TASK GOAL =>
Only the lines from the start of the entries through the line with "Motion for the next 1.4" are wanted; please output them exactly.

GIVEN DATA =>

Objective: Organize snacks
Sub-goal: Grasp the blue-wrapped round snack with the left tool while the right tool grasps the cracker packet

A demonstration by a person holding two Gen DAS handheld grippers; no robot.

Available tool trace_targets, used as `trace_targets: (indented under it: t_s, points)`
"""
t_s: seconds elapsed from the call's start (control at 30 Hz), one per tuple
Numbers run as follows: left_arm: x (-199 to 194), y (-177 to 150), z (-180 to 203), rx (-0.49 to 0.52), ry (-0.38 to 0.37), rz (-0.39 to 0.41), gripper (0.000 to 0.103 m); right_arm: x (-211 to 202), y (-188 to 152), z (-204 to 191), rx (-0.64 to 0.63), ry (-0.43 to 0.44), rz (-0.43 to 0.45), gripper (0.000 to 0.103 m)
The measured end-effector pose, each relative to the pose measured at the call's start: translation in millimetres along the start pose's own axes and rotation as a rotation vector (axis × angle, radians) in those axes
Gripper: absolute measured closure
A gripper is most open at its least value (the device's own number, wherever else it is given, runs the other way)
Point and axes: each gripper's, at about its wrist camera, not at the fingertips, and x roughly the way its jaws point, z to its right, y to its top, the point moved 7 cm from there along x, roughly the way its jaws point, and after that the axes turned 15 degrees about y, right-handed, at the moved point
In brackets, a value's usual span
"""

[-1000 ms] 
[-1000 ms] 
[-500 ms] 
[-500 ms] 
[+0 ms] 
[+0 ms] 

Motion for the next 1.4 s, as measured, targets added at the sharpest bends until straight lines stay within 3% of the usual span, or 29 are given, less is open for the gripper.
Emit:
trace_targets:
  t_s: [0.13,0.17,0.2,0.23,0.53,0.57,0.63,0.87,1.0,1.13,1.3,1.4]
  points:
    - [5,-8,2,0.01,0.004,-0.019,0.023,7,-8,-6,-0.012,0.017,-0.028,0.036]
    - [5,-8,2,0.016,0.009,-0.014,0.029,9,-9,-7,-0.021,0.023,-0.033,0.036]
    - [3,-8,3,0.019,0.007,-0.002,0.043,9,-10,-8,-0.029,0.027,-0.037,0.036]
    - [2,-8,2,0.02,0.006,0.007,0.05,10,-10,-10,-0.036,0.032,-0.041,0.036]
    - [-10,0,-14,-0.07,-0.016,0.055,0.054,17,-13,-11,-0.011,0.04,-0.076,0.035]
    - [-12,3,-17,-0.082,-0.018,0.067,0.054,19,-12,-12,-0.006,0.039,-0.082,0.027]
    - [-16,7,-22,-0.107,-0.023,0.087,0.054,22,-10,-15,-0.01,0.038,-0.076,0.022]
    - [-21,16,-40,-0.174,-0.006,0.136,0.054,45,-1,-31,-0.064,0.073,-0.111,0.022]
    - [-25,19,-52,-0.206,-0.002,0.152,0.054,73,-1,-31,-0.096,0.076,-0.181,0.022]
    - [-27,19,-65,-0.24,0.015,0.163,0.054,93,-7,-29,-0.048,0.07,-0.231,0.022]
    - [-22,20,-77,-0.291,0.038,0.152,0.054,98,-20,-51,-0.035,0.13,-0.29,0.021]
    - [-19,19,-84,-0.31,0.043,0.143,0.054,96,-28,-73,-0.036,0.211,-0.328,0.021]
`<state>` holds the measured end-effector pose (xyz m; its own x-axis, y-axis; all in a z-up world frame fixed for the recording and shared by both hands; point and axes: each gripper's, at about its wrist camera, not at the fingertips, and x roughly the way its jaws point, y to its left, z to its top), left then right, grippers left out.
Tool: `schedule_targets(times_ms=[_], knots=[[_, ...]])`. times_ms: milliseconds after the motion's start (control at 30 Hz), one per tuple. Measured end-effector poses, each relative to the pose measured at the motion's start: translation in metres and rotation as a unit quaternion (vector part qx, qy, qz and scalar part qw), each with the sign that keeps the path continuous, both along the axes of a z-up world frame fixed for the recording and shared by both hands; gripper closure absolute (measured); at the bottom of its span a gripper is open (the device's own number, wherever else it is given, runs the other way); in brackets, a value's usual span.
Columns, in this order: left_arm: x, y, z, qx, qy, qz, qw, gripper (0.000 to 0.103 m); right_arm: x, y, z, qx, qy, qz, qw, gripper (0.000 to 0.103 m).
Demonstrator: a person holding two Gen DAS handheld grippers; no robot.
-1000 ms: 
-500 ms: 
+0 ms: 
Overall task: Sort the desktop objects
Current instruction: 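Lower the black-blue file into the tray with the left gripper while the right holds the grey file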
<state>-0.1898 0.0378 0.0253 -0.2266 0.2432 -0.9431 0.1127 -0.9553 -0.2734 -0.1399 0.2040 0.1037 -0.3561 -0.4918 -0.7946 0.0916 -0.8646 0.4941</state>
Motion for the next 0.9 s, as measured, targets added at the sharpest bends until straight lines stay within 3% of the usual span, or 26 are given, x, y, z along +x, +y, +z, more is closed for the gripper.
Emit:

RESPONSE BOX =>
Objective: Organize snacks
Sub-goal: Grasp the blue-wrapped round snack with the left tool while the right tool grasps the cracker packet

A demonstration by a person holding two Gen DAS handheld grippers; no robot.

Available tool trace_targets, used as `trace_targets: (indented under it: t_s, points)`
"""
t_s: seconds elapsed from the call's start (control at 30 Hz), one per tuple
Numbers run as follows: left_arm: x (-199 to 194), y (-177 to 150), z (-180 to 203), rx (-0.49 to 0.52), ry (-0.38 to 0.37), rz (-0.39 to 0.41), gripper (0.000 to 0.103 m); right_arm: x (-211 to 202), y (-188 to 152), z (-204 to 191), rx (-0.64 to 0.63), ry (-0.43 to 0.44), rz (-0.43 to 0.45), gripper (0.000 to 0.103 m)
The measured end-effector pose, each relative to the pose measured at the call's start: translation in millimetres along the start pose's own axes and rotation as a rotation vector (axis × angle, radians) in those axes
Gripper: absolute measured closure
A gripper is most open at its least value (the device's own number, wherever else it is given, runs the other way)
Point and axes: each gripper's, at about its wrist camera, not at the fingertips, and x roughly the way its jaws point, z to its right, y to its top, the point moved 7 cm from there along x, roughly the way its jaws point, and after that the axes turned 15 degrees about y, right-handed, at the moved point
In brackets, a value's usual span
"""

[-1000 ms] 
[-1000 ms] 
[-500 ms] 
[-500 ms] 
[+0 ms] 
[+0 ms] 

Motion for the next 1.4 s, as measured, targets added at the sharpest bends until straight lines stay within 3% of the usual span, or 29 are given, less is open for the gripper.

Here the exercise is finished.